• EXERCISE AIM:
Reproduce the records exactly, beginning with their first line and ending with the line that contains "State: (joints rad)", and output nothing more.

--- START ---

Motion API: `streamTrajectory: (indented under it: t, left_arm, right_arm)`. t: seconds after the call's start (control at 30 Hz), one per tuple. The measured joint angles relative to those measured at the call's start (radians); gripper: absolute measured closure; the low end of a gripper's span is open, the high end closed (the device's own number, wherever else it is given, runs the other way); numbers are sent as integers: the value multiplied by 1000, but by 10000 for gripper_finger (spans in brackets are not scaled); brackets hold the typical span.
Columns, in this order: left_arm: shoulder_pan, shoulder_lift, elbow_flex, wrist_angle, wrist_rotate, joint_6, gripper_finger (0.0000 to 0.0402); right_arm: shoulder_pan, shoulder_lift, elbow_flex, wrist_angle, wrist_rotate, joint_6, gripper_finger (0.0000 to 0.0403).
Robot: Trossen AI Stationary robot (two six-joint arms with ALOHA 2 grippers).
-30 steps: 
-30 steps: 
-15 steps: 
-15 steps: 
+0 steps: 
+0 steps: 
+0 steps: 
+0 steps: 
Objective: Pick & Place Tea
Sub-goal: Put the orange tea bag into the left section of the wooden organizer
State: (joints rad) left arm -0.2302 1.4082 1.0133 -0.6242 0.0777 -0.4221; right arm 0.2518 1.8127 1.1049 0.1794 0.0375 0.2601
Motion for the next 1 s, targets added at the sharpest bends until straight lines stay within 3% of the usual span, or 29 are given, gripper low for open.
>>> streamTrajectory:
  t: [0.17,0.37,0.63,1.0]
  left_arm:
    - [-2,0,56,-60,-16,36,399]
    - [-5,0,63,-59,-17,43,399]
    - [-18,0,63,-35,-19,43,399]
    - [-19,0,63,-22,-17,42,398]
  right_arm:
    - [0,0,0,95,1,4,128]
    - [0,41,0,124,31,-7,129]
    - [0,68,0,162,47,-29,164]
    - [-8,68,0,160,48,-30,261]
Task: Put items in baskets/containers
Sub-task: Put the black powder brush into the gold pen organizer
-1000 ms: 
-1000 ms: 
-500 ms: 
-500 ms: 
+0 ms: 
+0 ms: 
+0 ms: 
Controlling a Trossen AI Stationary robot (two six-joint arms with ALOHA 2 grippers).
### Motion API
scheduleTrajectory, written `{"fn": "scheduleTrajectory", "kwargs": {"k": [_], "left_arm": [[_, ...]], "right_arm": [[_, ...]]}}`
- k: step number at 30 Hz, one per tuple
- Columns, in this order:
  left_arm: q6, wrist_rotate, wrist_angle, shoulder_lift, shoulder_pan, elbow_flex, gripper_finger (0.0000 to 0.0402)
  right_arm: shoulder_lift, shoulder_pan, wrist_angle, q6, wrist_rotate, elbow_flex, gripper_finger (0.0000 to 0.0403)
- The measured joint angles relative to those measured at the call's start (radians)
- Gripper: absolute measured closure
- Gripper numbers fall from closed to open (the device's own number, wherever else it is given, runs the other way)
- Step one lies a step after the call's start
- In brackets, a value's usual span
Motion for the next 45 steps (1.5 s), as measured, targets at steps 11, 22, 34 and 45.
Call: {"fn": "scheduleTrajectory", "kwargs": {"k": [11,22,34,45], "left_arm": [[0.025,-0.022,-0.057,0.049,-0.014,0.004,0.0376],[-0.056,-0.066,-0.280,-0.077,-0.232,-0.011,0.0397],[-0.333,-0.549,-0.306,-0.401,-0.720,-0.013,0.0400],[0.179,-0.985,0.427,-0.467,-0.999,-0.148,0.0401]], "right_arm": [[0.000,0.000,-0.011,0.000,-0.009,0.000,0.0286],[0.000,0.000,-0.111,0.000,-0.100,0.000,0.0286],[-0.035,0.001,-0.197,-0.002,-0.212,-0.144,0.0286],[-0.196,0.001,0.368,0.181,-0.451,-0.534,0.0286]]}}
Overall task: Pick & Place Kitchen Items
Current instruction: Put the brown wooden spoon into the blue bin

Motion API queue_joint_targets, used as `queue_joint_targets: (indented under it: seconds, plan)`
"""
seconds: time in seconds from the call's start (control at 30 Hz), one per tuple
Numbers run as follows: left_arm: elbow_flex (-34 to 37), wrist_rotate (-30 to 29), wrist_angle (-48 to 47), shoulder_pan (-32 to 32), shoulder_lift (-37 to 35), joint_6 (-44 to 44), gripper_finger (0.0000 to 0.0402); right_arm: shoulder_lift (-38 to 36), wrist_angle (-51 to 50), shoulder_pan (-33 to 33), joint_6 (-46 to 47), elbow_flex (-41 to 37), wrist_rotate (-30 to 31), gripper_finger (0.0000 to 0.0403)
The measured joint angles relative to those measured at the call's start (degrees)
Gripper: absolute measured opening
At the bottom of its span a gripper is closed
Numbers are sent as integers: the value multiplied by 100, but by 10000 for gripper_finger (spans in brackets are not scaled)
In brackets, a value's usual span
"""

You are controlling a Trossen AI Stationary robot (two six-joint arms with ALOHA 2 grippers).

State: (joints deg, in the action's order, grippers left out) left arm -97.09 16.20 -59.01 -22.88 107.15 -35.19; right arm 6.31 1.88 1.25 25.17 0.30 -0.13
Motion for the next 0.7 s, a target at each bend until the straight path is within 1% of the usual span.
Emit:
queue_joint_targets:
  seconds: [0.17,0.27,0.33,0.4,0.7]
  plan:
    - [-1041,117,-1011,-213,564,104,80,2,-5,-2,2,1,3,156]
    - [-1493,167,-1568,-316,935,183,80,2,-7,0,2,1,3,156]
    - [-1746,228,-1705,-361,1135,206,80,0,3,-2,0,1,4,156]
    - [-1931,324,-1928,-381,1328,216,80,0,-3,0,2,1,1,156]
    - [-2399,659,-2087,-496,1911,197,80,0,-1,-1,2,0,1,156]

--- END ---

• ANSWER SECTION:
Motion API: `streamTrajectory: (indented under it: t, left_arm, right_arm)`. t: seconds after the call's start (control at 30 Hz), one per tuple. The measured joint angles relative to those measured at the call's start (radians); gripper: absolute measured closure; the low end of a gripper's span is open, the high end closed (the device's own number, wherever else it is given, runs the other way); numbers are sent as integers: the value multiplied by 1000, but by 10000 for gripper_finger (spans in brackets are not scaled); brackets hold the typical span.
Columns, in this order: left_arm: shoulder_pan, shoulder_lift, elbow_flex, wrist_angle, wrist_rotate, joint_6, gripper_finger (0.0000 to 0.0402); right_arm: shoulder_pan, shoulder_lift, elbow_flex, wrist_angle, wrist_rotate, joint_6, gripper_finger (0.0000 to 0.0403).
Robot: Trossen AI Stationary robot (two six-joint arms with ALOHA 2 grippers).
-30 steps: 
-30 steps: 
-15 steps: 
-15 steps: 
+0 steps: 
+0 steps: 
+0 steps: 
+0 steps: 
Objective: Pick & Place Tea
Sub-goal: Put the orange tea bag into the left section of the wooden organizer
State: (joints rad) left arm -0.2302 1.4082 1.0133 -0.6242 0.0777 -0.4221; right arm 0.2518 1.8127 1.1049 0.1794 0.0375 0.2601

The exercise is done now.